The blush reached his ears. "I...because."
"Because?"
"Because the person I want to dance with..."
"Yes?"
"I can't..."
"Can't?"
"Dance with."
I closed the gap between us slowly. He watched my feet. Watched every step. "What is her name, then?"
He cringed.
"Hm? She does have a name, yes?"
His eyes rose to meet mine. I lifted his chin with my forefinger, which made him shiver. I grinned.
"Who did you want to dance with, Vicomte? Because I know who I wanted to dance with, and it wasn't that girl."
He didn't respond with words. But he did answer me.
He rose to his toes and met my mouth with his, one hand going to my shoulder and one to the back of my neck.
Perhaps I was in shock, or perhaps the alcohol was simply slowing my reflexes, but I didn't react for several seconds. But when it hit me that Raoul, the Vicomte de Chagny, the person who I had been looking forward to spending time with every day and who was rapidly helping me forget Izad, was kissing me, the realization electrified my body. It brought me to life. I felt a tingling from the top of my head to the very tips of my fingers and toes. I let out a small moan at the pleasure and deepened the kiss.
Only when I did that he pulled back. Suddenly and forcefully. He looked even sicker now than he had before.
"Vicomte-" I started.
"I can't be doing this," he breathed. "I can't." He brought his hands to his hair, gripped the strands between his fingers. "Oh. God. I can't."
"You don't want to?" I asked. I felt as though I were falling from a great height, every part of me was crashing down.
"I do want to." He made a face of pain. "That's the problem. I want you. So badly. But...I can't."
"Why? I want you, too-"
"No!" He held up a hand, backed away further. Eyes wild and full of terror. "Don't...don't. I can't.

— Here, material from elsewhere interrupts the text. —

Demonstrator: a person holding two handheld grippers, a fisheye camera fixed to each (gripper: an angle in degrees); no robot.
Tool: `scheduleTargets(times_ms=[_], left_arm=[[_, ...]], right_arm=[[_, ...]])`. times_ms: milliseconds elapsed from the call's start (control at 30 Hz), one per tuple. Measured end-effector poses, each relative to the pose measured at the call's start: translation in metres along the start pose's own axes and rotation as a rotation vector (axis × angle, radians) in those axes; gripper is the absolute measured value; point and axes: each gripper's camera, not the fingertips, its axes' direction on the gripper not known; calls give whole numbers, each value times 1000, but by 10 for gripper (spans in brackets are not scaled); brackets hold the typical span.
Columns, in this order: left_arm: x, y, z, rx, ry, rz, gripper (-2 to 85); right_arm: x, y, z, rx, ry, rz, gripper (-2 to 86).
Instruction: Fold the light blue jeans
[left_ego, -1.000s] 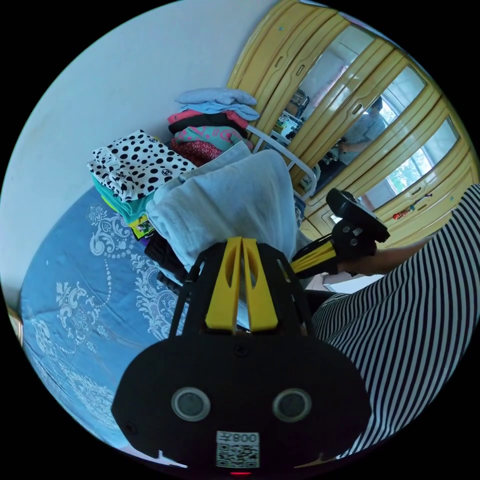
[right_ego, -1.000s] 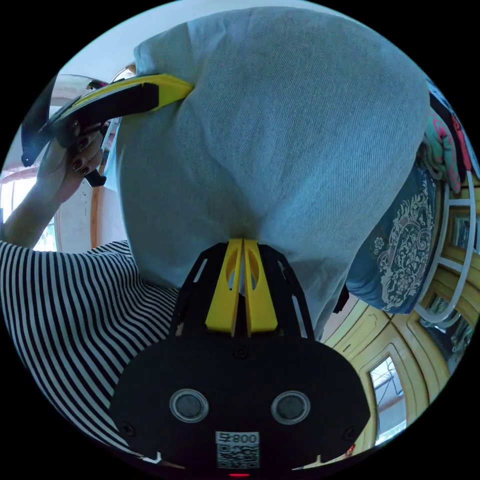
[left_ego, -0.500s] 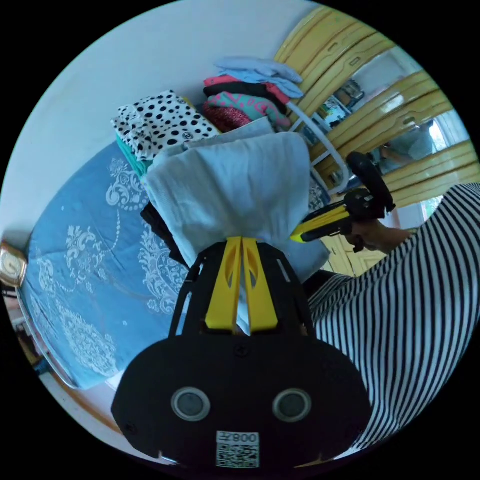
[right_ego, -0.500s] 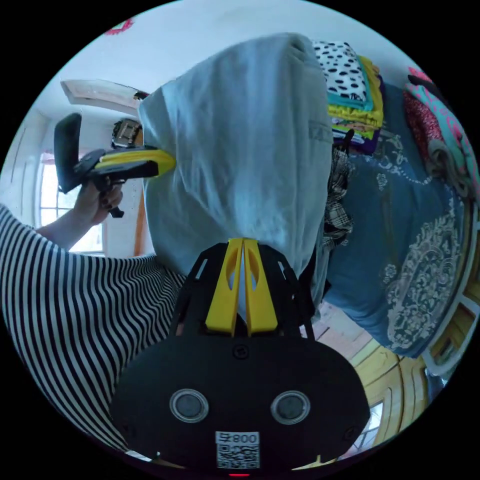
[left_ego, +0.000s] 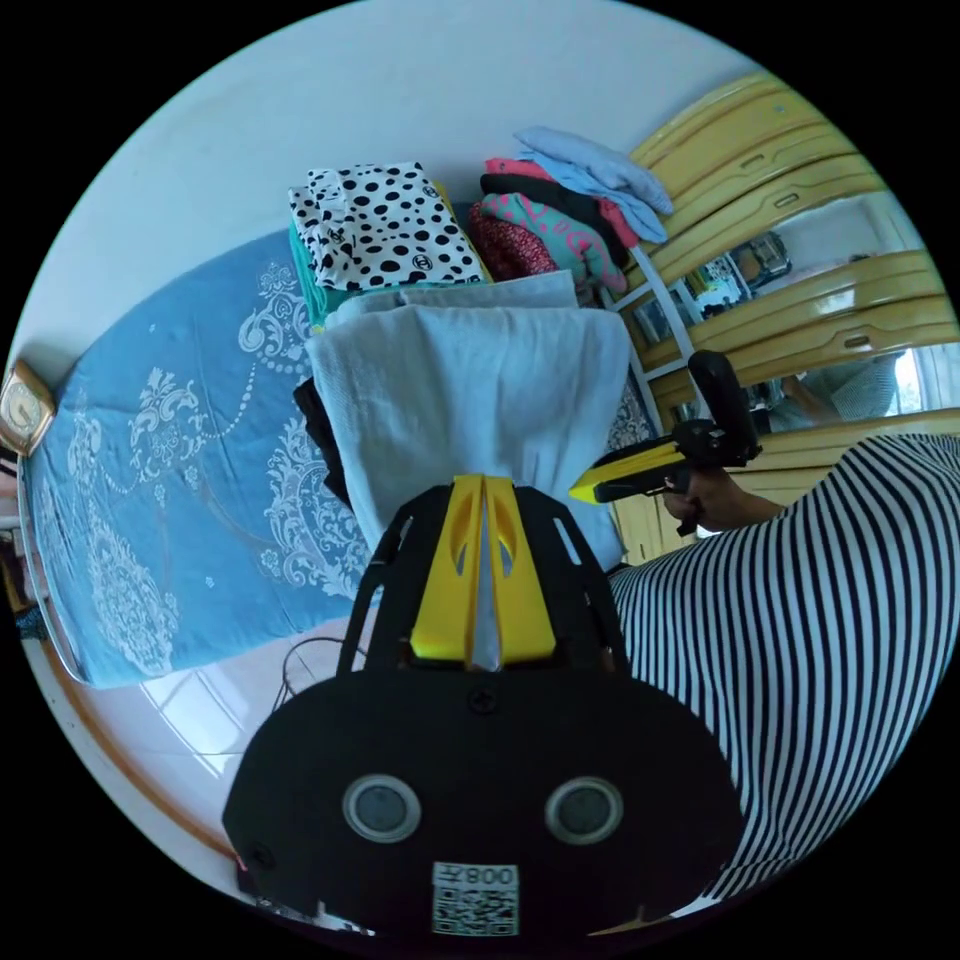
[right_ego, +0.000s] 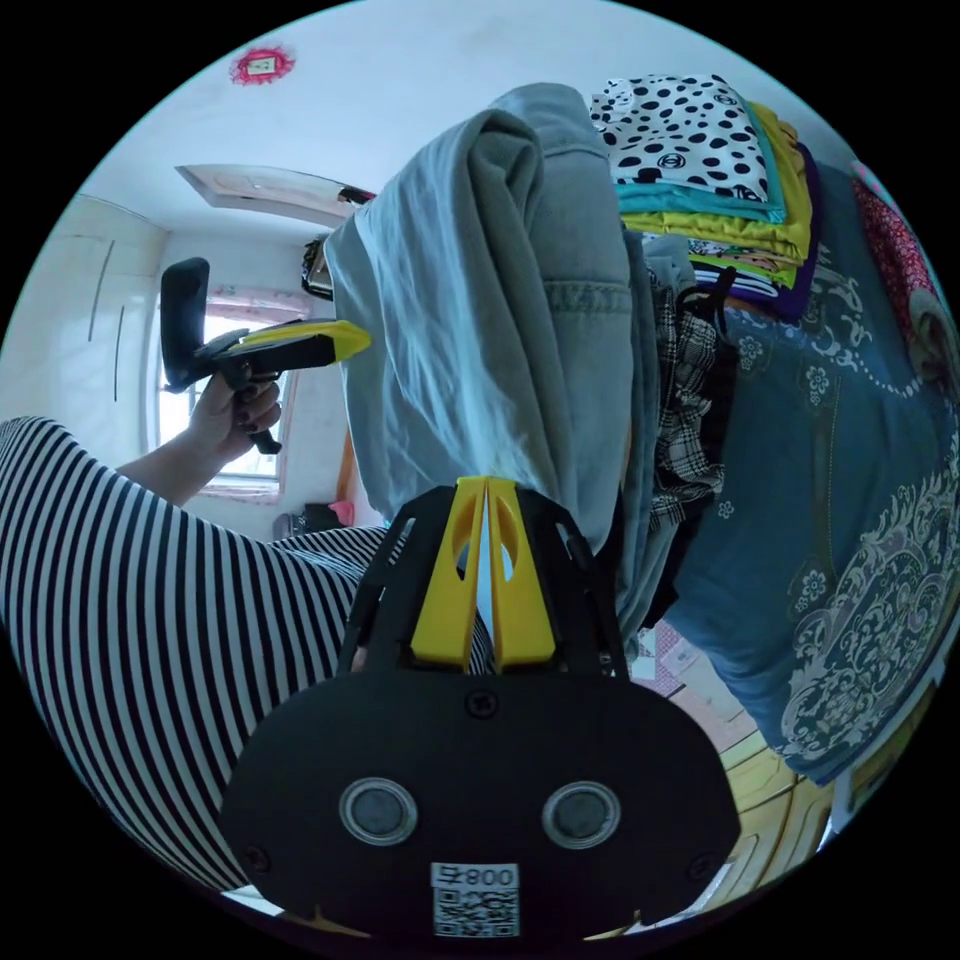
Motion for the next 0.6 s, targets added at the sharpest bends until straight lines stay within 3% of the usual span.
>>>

No, I can't."
"Why?" I begged.
"Because Philippe is right. I'm sick. I'm perverse. Queer. I'm...going to burn if I do this, if I...choose to..."
"Love me?"
He made a strangled noise and looked away. He hugged himself. "I can't. I can't do this." A pause, as I watched his eyes fill with tears. "I will be alone forever. I will be an eternal bachelor. But I can't do this."
He took one more anguished look at me, and then pushed past me to the door. He opened it. I followed. I watched as he stopped a passing male servant and said, "Please let my brother know that I am feeling unwell, and am retiring to bed."
"Yes, my lord."
"And please ensure that M. Ali is sent home safely in one of our carriages."
"Yes, my lord. I will."
I could only stand, dumbfounded and cold to my core, as Raoul chose not to look back. Chose not to even say goodnight, as he made his way swiftly down the hall and passed through another set of closed doors. I listened as those doors closed.
They likely clicked shut cleanly, smoothly, softly.
But the sound was horrendously loud to my ears.